Do you recall how you went about making it? Did you, as the textbooks suggest, gather every piece of information that you could about each available option, carefully weight these pieces of information based on your fully-enunciated preferences, and then make the obvious choice, glowing with the self-satisfaction that comes with making a choice that's rational, completely explicable and just plain right? Oh, you didn't? Well join the very long queue labelled "most of us".
What you almost certainly did instead was to employ what the academics call an "heuristic" and what the rest of us call a "rule of thumb", a way of intelligently using what you know - some of it highly relevant, some of it barely so - to arrive at a decision that is satisfactory and, in its own way, sensible.
This year I've retired from tipping all of the MM and SMM Models, the Uber Model and the Simplified Uber Model, and replaced them with heuristics. Some of these heuristics you'll recognise - BKB, CTL and Shadow - but the remainder are new.
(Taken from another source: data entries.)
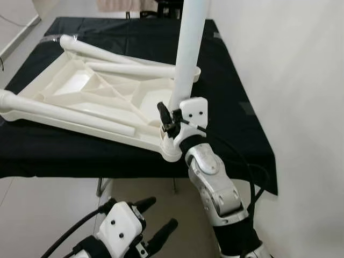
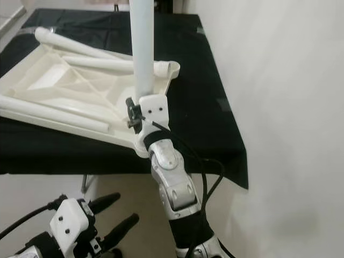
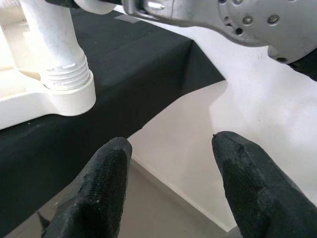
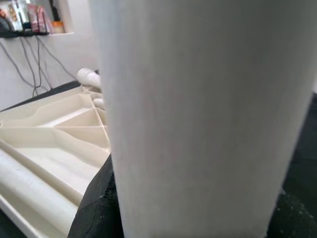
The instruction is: Building children table
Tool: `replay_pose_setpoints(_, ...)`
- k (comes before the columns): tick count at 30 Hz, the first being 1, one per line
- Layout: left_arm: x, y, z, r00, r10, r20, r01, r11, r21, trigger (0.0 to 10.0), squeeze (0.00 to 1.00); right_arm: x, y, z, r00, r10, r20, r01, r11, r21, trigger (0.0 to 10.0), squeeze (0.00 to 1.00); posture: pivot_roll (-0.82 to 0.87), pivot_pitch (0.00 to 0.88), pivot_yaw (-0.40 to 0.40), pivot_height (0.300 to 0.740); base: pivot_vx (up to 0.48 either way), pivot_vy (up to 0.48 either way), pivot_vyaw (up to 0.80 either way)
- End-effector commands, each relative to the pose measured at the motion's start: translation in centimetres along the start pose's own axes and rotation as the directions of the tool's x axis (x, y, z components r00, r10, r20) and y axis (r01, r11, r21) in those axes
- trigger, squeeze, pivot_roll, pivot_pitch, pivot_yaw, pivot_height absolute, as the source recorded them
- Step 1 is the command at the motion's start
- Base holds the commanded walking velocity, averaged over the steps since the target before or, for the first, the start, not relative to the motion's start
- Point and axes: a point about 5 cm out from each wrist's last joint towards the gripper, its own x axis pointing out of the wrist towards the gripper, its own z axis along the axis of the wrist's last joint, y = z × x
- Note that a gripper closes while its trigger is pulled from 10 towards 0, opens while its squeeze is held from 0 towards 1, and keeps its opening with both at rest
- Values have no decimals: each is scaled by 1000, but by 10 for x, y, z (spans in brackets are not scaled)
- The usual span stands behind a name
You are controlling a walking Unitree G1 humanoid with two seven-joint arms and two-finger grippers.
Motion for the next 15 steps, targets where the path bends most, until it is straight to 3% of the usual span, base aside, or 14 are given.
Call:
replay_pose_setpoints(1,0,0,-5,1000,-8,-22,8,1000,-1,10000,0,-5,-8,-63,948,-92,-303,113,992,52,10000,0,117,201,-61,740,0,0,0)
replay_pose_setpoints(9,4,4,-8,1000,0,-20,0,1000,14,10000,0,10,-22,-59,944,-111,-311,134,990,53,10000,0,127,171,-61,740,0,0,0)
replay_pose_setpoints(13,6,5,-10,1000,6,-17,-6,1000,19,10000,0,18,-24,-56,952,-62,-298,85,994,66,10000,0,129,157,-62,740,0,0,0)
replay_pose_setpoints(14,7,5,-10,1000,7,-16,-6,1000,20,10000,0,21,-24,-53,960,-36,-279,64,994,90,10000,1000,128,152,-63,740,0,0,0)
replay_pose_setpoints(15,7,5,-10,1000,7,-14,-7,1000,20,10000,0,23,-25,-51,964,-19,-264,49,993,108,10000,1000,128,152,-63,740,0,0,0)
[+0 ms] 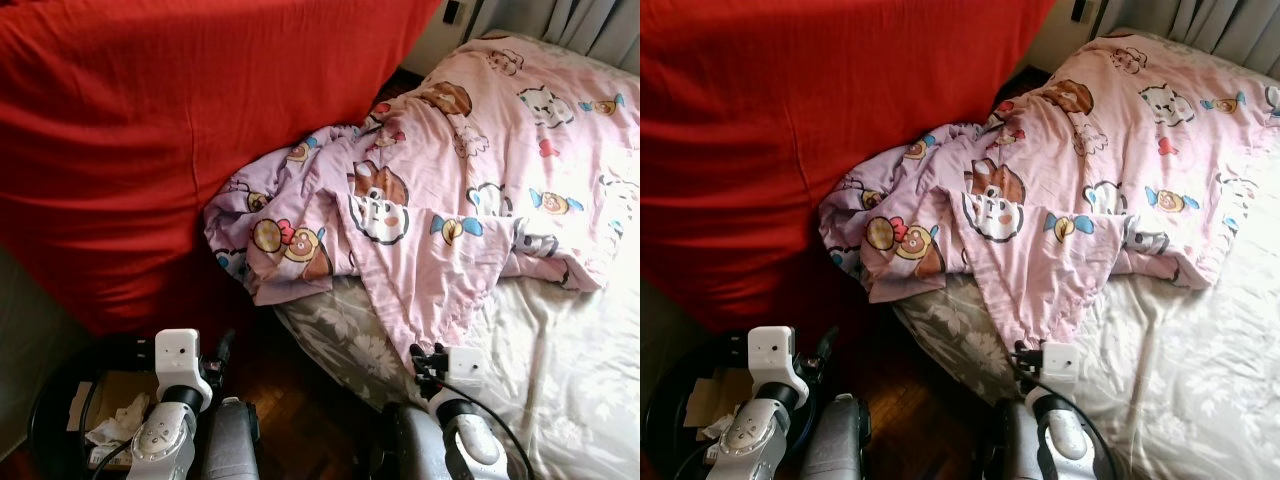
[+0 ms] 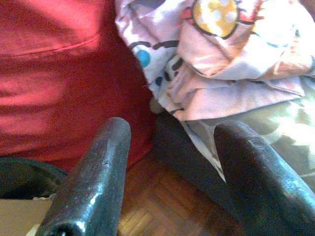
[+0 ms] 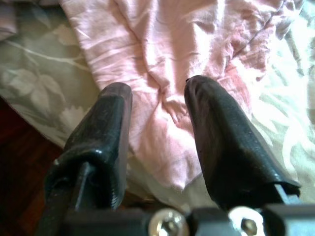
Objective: Clean up the room
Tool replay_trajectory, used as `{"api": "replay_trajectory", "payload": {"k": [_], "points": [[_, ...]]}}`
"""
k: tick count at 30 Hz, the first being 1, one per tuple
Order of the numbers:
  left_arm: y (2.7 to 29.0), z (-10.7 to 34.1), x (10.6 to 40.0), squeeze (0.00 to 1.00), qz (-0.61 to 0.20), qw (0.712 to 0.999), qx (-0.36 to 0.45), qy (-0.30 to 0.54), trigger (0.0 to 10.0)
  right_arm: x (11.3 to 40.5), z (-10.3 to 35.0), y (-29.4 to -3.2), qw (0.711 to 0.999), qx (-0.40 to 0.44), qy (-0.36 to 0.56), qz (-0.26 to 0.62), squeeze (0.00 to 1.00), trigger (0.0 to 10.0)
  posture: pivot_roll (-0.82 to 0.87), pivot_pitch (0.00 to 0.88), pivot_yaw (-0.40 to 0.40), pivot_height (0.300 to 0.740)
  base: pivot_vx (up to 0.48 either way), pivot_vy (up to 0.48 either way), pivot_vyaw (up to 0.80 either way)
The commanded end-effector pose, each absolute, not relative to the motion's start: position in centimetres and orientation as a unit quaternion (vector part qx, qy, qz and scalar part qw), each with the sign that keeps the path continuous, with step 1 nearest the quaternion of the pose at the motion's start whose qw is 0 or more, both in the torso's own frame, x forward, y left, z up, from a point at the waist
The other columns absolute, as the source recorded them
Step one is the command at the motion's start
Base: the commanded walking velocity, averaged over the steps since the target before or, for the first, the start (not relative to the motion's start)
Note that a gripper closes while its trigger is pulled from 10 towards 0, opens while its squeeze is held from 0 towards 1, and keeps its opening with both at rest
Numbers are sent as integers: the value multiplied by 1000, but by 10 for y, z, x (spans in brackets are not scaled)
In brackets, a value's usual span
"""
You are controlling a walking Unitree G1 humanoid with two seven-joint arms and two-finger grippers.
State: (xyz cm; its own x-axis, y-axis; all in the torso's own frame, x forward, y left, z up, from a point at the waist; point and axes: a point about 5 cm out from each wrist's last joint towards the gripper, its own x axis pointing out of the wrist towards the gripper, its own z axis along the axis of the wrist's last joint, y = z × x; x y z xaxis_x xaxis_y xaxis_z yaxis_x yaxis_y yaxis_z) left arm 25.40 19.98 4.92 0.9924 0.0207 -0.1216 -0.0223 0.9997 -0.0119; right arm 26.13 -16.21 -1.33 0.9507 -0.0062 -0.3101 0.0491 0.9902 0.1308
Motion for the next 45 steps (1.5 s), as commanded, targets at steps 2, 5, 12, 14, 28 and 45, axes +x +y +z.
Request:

If you want to know more, right-click the "Tipsters" link above and download the PDF, which describes the heuristics we'll be following this year (along with a revamped Chi and another new tipster, ELO, which is based on the Team Rating System that I developed last year).
2 comments:
Why 6 as the number of rounds before the betting begins? Is this the point at which you have a reasonable idea as to the final composition of the top 8?
It's historically the period of time that (some of) the Fund algorithms have needed to recalibrate themselves for the new season. There's only so much you can predict about this year's matches using last year's data.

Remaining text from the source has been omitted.